The defendants’ barristers argued that the family was not as strictly religious or intolerant as the prosecution claimed. In mitigation, Nighat Morris’s barrister, Anthony Stephenson, said that while she accepted her part in the attack, she was not motivated by religious hatred or homophobia.
Her husband, a white man called Stuart Morris, was called to give evidence on Friday, and claimed that the Dittas welcomed him into their family. “Race, religion, sexuality has never been an issue in this family,” he told the court, saying that not only was one of the sons – Tasawar, gay, but that one of the other daughters had been in a lesbian relationship while at university.
The siblings on trial claim they acted because they we had “genuine, deep seated concern as to Nazma’s welfare,” and “acting out of concern for their parents”, said Ricky Holland, defending Aftah Ditta, 32, a university educated mother of two young children, who pleaded guilty to conspiracy to commit actual bodily harm.
Holland told the court: “there was a clash of cultural and personal beliefs in the end saw matters get desperately out of hand and I would submit that not one of them really gave any proper considered thought as to what they were embarking on, the enormity and frankly the nature of it.”
But the judge didn’t believe them, telling them he was not convinced that any claimed remorse was genuine.
After the sentencing, gay rights activist Peter Tatchell said: “We regularly get reports from lesbian and gay muslim people who say they have been threatened, intimidated or beaten up by family members who disapprove of their sexuality.
“It is a minority problem but it is very worrying that the victims are so fearful that they don’t seek prosecution.
“It would be really helpful if muslim organisations and mosques spoke out and spoke out more frequently against all honour based violence, including that which targets lesbian, gay and transgender muslims.”
Tehmina Kazi, director of British Muslims for Secular Democracy, said: “There is definitely an issue particularly of gay and lesbian [muslims/people] being forced into marriage. “It is usually emotional blackmail rather than physical force.The way to tackle this is two pronged – firstly we need the criminalisation of forced marriage to go through. We also need more awareness campaigns from the mainstream Muslim organisations.”

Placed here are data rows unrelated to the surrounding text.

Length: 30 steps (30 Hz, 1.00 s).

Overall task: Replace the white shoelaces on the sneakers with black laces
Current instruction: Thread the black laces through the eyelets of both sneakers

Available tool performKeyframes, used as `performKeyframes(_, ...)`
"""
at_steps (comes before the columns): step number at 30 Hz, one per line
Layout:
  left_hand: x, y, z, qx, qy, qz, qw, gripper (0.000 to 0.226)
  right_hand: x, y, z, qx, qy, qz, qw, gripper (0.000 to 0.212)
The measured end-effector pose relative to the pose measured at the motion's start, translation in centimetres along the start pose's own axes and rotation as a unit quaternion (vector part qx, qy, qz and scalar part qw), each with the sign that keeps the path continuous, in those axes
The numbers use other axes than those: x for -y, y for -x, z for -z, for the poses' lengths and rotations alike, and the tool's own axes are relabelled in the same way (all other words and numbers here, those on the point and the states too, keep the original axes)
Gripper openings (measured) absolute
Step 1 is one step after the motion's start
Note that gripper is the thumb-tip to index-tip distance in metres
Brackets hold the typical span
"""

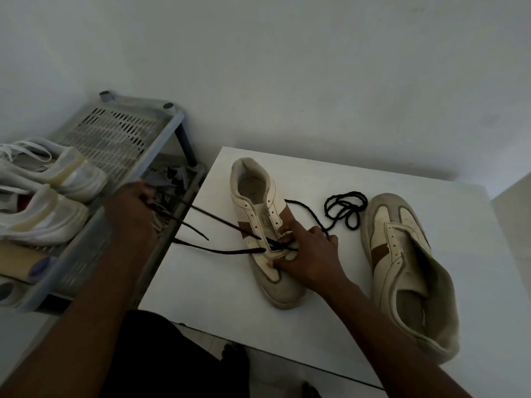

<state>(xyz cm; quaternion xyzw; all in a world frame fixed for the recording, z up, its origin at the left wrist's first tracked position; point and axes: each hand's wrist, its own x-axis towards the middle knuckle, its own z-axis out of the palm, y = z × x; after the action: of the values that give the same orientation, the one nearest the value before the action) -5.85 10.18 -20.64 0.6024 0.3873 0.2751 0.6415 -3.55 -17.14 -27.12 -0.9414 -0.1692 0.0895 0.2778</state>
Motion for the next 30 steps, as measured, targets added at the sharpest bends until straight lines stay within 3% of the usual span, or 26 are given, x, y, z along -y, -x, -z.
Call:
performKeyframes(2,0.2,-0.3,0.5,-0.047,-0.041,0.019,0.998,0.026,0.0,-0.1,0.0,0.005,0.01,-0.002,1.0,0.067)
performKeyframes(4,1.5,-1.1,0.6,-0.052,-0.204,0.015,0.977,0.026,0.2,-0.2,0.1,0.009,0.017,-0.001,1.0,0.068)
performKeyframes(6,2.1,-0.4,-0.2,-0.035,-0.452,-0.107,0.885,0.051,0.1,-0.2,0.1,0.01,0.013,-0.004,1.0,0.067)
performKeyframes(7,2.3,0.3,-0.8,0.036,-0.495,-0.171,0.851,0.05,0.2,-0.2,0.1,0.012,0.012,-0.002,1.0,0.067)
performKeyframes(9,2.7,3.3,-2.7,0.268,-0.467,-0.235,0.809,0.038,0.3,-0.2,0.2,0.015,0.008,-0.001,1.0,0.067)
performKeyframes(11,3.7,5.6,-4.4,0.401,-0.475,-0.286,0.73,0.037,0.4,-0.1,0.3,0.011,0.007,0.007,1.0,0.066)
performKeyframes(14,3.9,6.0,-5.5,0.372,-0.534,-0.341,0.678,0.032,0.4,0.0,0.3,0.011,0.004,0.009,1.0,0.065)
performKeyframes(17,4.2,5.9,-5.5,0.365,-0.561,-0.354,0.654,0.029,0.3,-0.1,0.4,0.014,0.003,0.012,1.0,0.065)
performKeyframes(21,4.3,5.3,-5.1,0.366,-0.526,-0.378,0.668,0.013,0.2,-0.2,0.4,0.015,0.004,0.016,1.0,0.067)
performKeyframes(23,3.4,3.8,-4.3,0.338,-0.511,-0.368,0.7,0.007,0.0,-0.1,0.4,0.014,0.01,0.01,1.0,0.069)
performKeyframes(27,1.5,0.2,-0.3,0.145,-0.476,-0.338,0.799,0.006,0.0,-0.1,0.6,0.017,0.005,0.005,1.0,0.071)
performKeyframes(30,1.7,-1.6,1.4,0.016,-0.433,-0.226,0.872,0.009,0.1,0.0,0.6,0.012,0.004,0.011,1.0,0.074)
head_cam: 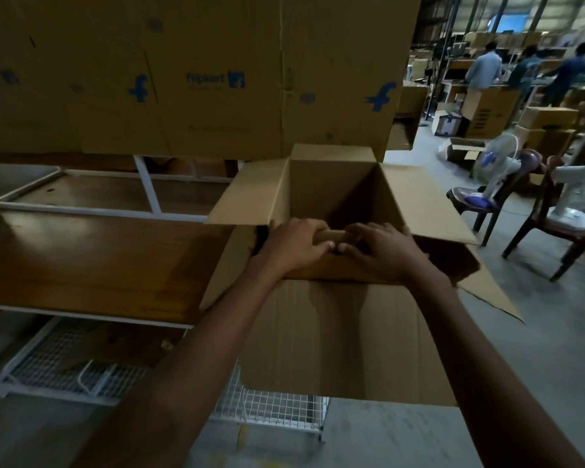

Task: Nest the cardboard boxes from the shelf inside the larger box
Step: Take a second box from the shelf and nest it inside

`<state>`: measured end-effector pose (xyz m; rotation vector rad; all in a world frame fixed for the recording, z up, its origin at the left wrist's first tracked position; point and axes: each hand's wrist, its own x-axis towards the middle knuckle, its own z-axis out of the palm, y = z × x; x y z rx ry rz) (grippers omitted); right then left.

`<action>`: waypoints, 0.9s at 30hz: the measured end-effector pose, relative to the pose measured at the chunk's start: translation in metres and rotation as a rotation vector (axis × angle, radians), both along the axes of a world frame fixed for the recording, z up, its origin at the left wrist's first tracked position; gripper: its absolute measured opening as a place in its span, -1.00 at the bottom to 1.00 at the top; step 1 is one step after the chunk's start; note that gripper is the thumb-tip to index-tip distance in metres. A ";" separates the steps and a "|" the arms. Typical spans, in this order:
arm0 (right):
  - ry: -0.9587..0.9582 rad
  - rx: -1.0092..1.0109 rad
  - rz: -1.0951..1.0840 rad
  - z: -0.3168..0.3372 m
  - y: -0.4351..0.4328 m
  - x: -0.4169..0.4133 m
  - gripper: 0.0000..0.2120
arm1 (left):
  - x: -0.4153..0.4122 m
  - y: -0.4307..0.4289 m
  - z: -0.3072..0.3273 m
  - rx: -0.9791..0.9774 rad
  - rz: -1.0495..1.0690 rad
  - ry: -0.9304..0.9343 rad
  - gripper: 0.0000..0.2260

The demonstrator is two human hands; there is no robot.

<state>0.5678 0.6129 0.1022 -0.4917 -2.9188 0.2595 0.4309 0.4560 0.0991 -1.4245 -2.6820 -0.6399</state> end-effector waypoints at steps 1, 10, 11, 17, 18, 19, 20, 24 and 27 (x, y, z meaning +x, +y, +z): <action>-0.068 0.001 0.003 -0.010 -0.002 -0.001 -0.49 | 0.000 -0.002 -0.012 -0.025 -0.012 -0.032 -0.72; -0.011 0.049 -0.034 -0.042 -0.002 -0.010 -0.42 | -0.002 -0.006 -0.030 0.044 -0.026 -0.077 -0.67; -0.011 0.051 -0.035 -0.042 -0.002 -0.011 -0.42 | -0.003 -0.008 -0.030 0.057 -0.032 -0.090 -0.66; 0.026 0.076 -0.045 -0.043 -0.018 -0.024 -0.42 | -0.007 -0.024 -0.028 0.125 -0.001 -0.043 -0.58; 0.050 0.058 -0.036 -0.043 -0.025 -0.029 -0.41 | -0.008 -0.028 -0.028 0.139 0.013 -0.033 -0.56; 0.079 0.037 -0.024 -0.042 -0.032 -0.034 -0.41 | -0.010 -0.034 -0.028 0.155 0.028 -0.026 -0.54; 0.106 0.021 -0.015 -0.042 -0.041 -0.040 -0.40 | -0.012 -0.040 -0.027 0.170 0.043 -0.028 -0.52; 0.189 -0.021 0.020 -0.037 -0.078 -0.066 -0.36 | -0.026 -0.073 -0.021 0.243 0.084 -0.012 -0.45; 0.274 -0.071 0.074 -0.032 -0.111 -0.088 -0.40 | -0.042 -0.107 -0.018 0.301 0.148 -0.005 -0.46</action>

A spokeswoman for the Muslim Council of Great Britain said: “We stand firm against all forms of discrimination, and this has been stated time and again. Any criminal activity is condemned outright as well. To suggest we are somehow ‘silent’ on this matter is ludicrous. Our statement on the issue of Muslim patrols was unequivocal. We will not, however, be commenting on each individual case as it happens. We must act within the rule of law and never promote or carry out any active hatred.”